# PROBLEM REQUIREMENTS:
Extract exactly those lines that lie between the start of the material and the line with "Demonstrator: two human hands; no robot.", including both boundary lines and no others.

== == ==

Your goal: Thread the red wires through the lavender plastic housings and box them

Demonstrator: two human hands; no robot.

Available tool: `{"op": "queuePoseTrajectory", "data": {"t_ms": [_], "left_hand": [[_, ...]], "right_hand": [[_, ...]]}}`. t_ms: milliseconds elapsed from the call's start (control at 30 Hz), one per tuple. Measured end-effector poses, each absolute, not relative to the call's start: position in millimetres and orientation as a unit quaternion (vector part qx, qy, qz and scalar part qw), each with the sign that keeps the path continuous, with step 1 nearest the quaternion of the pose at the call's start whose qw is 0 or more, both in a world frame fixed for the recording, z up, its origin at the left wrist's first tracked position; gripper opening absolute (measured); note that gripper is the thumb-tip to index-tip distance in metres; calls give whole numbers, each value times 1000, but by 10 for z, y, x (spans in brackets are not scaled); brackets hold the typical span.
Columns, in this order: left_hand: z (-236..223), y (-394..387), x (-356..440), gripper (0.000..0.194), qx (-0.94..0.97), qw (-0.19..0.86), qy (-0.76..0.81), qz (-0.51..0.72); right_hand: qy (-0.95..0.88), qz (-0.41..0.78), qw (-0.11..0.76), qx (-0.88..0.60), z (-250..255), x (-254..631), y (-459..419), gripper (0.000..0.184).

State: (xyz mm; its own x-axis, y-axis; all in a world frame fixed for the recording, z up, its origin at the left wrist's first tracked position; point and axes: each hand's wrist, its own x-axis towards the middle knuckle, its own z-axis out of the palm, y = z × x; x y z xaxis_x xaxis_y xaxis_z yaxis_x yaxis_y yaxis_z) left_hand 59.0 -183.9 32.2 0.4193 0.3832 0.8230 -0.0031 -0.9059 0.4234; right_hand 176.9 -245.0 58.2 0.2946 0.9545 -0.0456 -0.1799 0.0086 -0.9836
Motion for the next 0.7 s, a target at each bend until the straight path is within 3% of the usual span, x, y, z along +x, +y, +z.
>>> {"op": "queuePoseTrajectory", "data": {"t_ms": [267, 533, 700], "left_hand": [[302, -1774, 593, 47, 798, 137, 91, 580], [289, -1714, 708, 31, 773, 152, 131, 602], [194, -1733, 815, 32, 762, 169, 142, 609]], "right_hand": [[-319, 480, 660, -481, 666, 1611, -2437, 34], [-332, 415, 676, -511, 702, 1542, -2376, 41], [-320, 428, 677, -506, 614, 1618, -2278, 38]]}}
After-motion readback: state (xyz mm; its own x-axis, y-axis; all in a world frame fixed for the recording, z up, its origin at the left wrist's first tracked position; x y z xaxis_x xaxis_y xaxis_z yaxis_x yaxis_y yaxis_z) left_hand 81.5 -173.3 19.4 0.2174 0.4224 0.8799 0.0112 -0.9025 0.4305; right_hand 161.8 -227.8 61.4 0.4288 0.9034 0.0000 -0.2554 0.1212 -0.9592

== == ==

# YOUR RESPONSE:
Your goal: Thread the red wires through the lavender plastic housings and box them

Demonstrator: two human hands; no robot.

No other output is needed; the exercise is complete.